The climax, by the way, is magnificent—a suspenseful parting passage in which Kesa makes a tough and crucial decision, and the film seems to slow time to live in her headspace. Kyō—a principle star of the Japanese film boom who also appeared in Rashomon and another festival favorite that did well in the West, Kenji Mizoguchi’s Ugetsu—lends these final moments a poignant, silent agony. They’re also beautifully staged, with Hasegawa emerging from the darkness like the angel of death.

Kinugasa, who got his start playing women as an Onnagata, opposed the initial casting of actual actresses in Japanese cinema, if only because it cost him his livelihood. (He moved quickly into directing, eventually making what many consider to be his masterpiece, the 1926 avant-garde milestone A Page Of Madness.) But Gate Of Hell demonstrates that he not only got over that objection, but flourished when collaborating with strong actresses. It also suggests that the filmmaker possessed an empathy for the opposite sex, and a general distrust of traditional masculine codes. The film ends up working, in hindsight, as a lament for the women of this dark age—bartered like property, torn between proud and foolish men, their fates often decided by others. To that end, it’s perversely appropriate that it won Cannes the same year that the festival lost its mind at the sight of a bathing beauty. On-screen and off, Cannes ’54 was all about the male gaze, and the women—both complicit and not—on which it lingered.

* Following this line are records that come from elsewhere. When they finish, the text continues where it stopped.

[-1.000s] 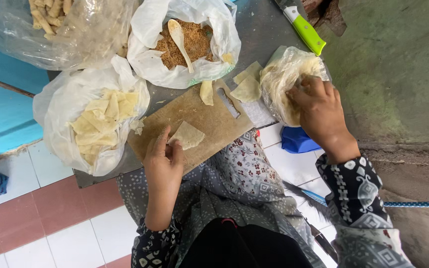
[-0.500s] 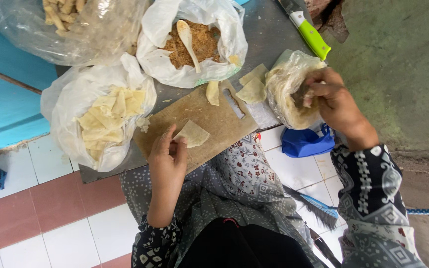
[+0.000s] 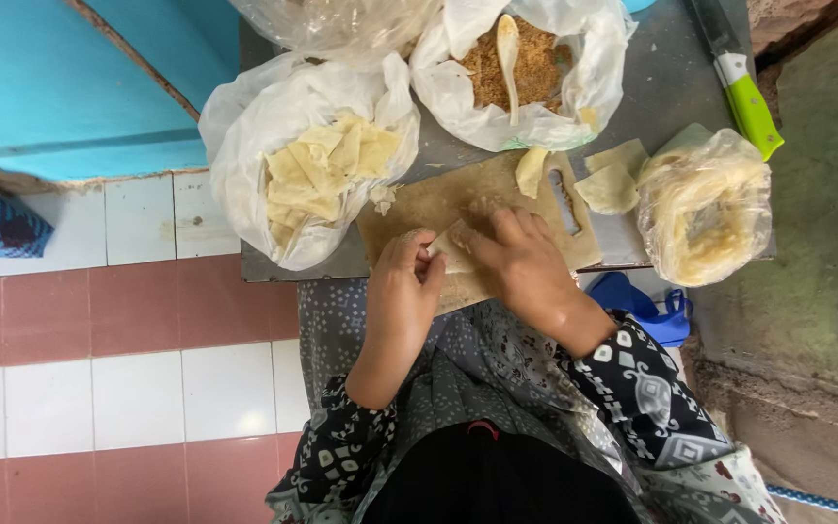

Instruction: The person sits with a cutting board on their lap, folds thin dough wrappers by hand, spoons a brown sugar filling from a plastic bag onto a wrapper, and folds the wrapper over the filling, placing finished parcels on a pile and taking new wrappers from a plastic-wrapped roll.

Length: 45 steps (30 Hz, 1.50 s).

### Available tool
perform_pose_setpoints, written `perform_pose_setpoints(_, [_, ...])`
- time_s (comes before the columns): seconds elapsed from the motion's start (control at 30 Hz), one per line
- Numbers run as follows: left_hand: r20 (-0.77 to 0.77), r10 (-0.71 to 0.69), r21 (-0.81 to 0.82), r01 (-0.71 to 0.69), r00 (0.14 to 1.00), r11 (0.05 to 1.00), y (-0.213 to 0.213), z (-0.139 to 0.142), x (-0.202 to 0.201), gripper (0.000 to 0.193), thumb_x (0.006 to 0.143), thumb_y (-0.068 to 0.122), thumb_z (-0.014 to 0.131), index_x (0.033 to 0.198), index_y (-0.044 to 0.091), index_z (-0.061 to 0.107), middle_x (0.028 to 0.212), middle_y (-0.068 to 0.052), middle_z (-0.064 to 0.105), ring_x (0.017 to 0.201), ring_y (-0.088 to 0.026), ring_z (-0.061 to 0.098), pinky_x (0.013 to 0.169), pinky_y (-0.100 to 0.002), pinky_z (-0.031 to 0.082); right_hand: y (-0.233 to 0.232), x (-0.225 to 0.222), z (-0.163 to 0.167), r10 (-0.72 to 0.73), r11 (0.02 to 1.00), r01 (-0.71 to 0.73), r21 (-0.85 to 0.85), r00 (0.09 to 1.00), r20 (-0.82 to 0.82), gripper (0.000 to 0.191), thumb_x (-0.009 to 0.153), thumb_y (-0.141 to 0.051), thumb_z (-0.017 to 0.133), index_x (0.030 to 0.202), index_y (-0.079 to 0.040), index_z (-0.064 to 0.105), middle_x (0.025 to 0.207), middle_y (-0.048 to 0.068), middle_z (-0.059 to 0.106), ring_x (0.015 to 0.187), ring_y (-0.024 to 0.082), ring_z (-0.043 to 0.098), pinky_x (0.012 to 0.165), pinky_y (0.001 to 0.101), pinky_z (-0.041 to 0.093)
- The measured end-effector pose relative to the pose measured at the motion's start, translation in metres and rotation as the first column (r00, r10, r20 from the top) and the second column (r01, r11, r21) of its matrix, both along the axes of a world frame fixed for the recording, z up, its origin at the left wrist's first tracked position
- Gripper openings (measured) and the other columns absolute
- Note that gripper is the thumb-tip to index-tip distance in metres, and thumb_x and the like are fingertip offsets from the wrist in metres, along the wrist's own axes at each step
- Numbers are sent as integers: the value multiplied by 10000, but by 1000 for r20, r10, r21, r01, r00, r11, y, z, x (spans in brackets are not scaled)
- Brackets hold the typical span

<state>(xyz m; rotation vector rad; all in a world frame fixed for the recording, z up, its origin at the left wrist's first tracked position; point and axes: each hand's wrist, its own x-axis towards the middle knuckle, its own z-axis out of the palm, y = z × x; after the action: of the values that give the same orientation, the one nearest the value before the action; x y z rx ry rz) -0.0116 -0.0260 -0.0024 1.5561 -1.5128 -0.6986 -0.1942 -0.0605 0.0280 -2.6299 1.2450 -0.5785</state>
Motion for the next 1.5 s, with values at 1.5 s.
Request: perform_pose_setpoints(1.5, [-11, -52, 65, 52, 999, 996, -15, 7, 6, 172, 899, 78, 702, 1016, 72, 575, 884, -90, 671, 703, -265, 696, 621, -394, 547, -164, -28, -14, -391, 892, 441, -99, 862, 322, 728, 852, 81, 770, 1453, -48, 380, 815, 78, 671, 718, 218, 714, 670, 326, 571])
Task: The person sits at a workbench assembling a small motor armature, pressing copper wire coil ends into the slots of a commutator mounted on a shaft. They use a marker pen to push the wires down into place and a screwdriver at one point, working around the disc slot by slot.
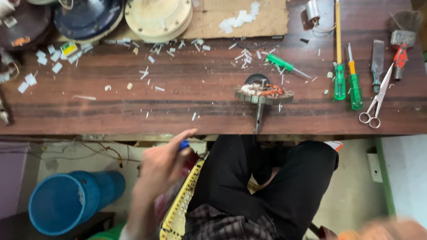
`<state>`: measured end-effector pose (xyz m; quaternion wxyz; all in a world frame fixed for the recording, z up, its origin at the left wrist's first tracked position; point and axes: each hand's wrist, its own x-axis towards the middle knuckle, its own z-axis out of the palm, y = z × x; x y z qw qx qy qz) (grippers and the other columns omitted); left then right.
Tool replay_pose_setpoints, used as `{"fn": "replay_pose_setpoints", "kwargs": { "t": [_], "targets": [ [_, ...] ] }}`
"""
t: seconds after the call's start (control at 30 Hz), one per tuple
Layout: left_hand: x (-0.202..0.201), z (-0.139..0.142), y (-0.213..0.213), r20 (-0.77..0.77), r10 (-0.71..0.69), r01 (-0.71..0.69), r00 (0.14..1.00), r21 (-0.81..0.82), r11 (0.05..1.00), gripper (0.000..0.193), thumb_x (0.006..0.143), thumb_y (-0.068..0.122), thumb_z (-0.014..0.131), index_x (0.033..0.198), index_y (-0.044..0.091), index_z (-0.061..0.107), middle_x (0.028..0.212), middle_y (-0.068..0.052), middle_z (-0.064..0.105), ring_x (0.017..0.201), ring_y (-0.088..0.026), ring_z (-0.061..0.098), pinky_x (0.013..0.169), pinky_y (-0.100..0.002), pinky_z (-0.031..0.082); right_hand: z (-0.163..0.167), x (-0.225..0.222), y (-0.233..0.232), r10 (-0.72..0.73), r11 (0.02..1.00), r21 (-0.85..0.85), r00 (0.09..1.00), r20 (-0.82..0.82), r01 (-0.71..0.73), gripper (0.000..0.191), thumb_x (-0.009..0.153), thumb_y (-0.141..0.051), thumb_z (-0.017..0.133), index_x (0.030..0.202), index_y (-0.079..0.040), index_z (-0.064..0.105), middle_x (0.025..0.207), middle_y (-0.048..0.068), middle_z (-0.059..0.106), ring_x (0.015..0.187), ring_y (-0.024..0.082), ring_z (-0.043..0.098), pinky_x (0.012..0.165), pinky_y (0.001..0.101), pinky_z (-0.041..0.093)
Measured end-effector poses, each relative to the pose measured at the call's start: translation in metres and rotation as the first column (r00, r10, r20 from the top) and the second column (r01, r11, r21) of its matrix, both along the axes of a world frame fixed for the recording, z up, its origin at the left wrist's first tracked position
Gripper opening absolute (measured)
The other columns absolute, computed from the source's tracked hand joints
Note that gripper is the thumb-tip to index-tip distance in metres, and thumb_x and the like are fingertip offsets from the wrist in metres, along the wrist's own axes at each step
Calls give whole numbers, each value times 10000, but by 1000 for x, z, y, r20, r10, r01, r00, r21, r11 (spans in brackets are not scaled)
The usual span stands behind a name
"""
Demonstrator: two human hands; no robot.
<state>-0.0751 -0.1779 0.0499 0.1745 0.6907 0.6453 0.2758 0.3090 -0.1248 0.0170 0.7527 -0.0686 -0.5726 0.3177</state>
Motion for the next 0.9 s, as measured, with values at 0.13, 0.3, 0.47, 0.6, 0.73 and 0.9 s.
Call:
{"fn": "replay_pose_setpoints", "kwargs": {
  "t": [0.13,0.3,0.47,0.6,0.73,0.9],
  "targets": [
    [35,-24,43,358,-135,14,924,322,947,225,1038,19,537,1253,76,567,1057,-125,635,832,-267,650,752,-367,532,14,-44,33,-46,973,-220,993,113,70,170,998,-112,740,943,18,646,781,109,662,671,179,650,642,288,525],
    [71,-23,104,304,-195,-31,933,605,796,420,865,165,712,1220,72,508,1086,-116,570,1037,-319,552,875,-414,492,48,-69,92,80,954,-283,824,561,99,175,984,-92,768,1038,42,670,886,95,719,748,139,688,698,262,578],
    [90,-23,130,184,-123,-1,975,559,829,545,843,214,822,1347,196,615,1039,-71,549,1007,-286,525,893,-421,490,63,-84,123,-19,983,-88,563,826,163,210,882,-28,833,1071,14,753,951,89,741,822,161,687,716,248,531],
    [99,-36,144,272,-85,-84,959,556,827,387,849,209,829,1219,265,728,967,-2,553,958,-235,531,830,-378,503,66,-90,133,-76,987,-6,508,858,158,142,918,-20,816,1044,-10,752,965,101,750,802,164,707,737,262,539],
    [102,-42,145,316,-67,-131,946,564,815,344,828,198,841,1155,279,775,901,27,552,899,-224,499,771,-359,492,69,-88,138,-80,986,9,427,901,165,125,897,-23,819,1006,-15,758,930,98,746,790,166,702,718,279,537],
    [104,-40,143,330,-78,-137,941,580,803,355,823,193,855,1157,276,768,910,28,557,905,-226,484,773,-362,474,71,-87,139,-56,986,-13,403,914,167,133,881,-28,830,992,-14,758,917,103,744,787,166,695,713,283,533]
  ]
}}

Did it deserve to win? Honestly, it’s tough to say. As mentioned before, much of the competition slate of ’54 is hard to track down these days. The films that aren’t—most of them of American and British descent—are less artful, less accomplished, than Gate Of Hell. One of the very first movies shot in CinemaScope, Beneath The 12-Mile Reef has underwater photography nearly as breathtaking as the colors in the Kinugasa picture, not to mention a terrific Bernard Herrmann score and a very young Robert Wagner. But its narrative, a star-crossed love story set against the backdrop of the Florida sponge diving community, is no great shakes. Another CinemaScope epic, Richard Thorpe’s Knights Of The Round Table is a handsome but unremarkable spin on Arthurian legend. Likewise, the Disney nature documentary The Living Desert—a rare non-fiction film wedged into the Cannes lineup—boasts spectacular imagery of Arizona wildlife, but also the same infantile anthropomorphizing tendencies the Mouse House continues to indulge in its animal-kingdom docs. As far as the Hollywood fare went, Fred Zinnemann’s Oscar-sweeping WWII soap From Here To Eternity was probably the best in show, though its more sprawling, star-powered take on melodrama is less affecting than Gate Of Hell’s. Really, of the films readily available, only Do Bigha Zamin looks like a worthy competitor. One of the first Bollywood films to win a prize at Cannes, it has the simple, unvarnished power of the Italian neorealist classics.